77. "To love at all is to be vulnerable. Love anything, and your heart will certainly be wrung and possibly be broken. If you want to make sure of keeping it intact, you must give your heart to no one, not even to an animal. Wrap it carefully round with hobbies and little luxuries; avoid all entanglements; lock it up safe in the casket or coffin of your selfishness. But in that casket--safe, dark, motionless, airless--it will change. It will not be broken; it will become unbreakable, impenetrable, irredeemable. The alternative to tragedy, or at least to the risk of tragedy, is damnation. The only place outside of Heaven where you can be perfectly safe from all the dangers and perturbations of love is Hell."
78. "Unless thought is valid we have no reason to believe in the real universe."
79. “We all want progress, but if you're on the wrong road, progress means doing an about-turn and walking back to the right road; in that case, the man who turns back soonest is the most progressive.”
80. “We continue to clamor for those very qualities we are rendering impossible. in a sort of ghastly simplicity we remove the organ and demand the function. We make men without chests and expect of them virtue and enterprise. We laugh at honor and are shocked to find traitors in our midst.”
81. “We were made to be neither cerebral men nor visceral men, but Men. Not beasts nor angels but Men - things at once rational and animal.”
82. ”When I was ten, I red fairy tales in secret and would have been ashamed if I had been found doing so. Now that I am fifty, I read them openly.”
83. "Where, except in the present, can the Eternal be met?"

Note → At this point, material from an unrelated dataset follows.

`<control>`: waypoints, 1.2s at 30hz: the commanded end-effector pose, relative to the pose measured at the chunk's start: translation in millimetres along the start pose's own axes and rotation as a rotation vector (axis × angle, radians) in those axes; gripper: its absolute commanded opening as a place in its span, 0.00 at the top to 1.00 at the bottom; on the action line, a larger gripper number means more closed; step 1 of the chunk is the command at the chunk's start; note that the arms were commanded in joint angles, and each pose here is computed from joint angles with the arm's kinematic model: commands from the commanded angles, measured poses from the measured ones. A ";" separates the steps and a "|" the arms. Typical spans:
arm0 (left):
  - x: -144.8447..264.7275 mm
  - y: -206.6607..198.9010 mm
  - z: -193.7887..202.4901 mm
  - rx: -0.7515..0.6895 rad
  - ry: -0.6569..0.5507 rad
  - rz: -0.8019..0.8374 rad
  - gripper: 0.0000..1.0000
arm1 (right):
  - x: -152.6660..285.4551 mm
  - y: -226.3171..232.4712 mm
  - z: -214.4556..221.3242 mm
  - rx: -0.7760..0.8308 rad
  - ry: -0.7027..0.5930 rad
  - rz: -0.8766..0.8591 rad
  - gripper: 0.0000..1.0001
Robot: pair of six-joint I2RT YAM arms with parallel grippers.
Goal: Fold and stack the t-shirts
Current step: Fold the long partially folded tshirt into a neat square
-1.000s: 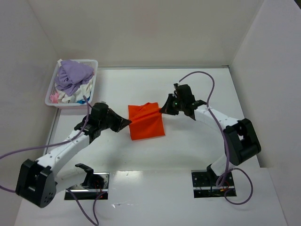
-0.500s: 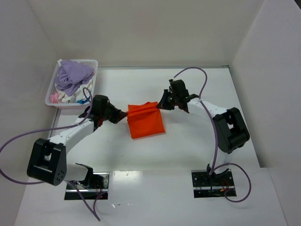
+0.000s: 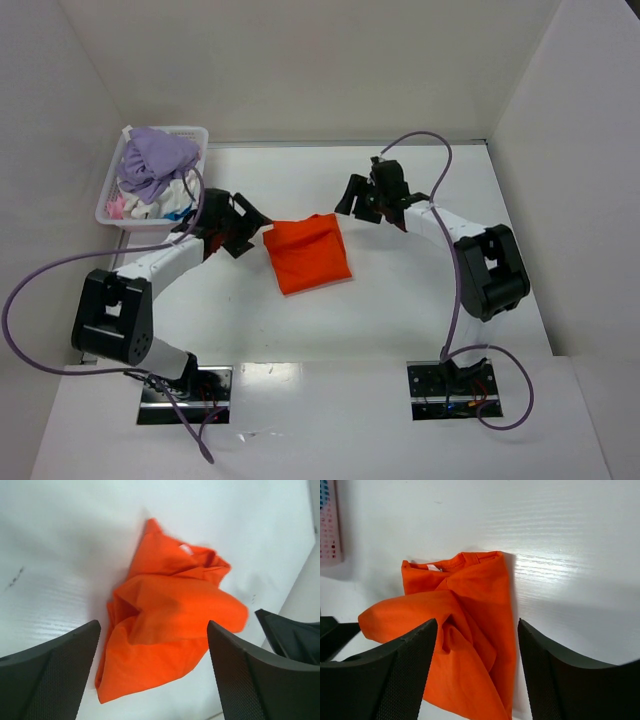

84. "Where, except in uncreated light, can the darkness be drowned?"
85. “Why love if losing hurts so much? We love to know that we are not alone.”
86. "You and I have need of the strongest spell that can be found to wake us from the evil enchantment of worldliness."
87. "You ask whether I have ever been in love: fool as I am, I am not such a fool as that. But if one is only to talk from first-hand experience, conversation would be a very poor business. But though I have no personal experience of the things they call love, I have what is better - the experience of Sappho, of Euripides, of Catallus, of Shakespeare, of Spenser, of Austen, of Bronte, of anyone else I have read."
88. "You cannot study Pleasure in the moment of the nuptial embrace, nor repentance while repenting, nor analyze the nature of humour while roaring with laughter."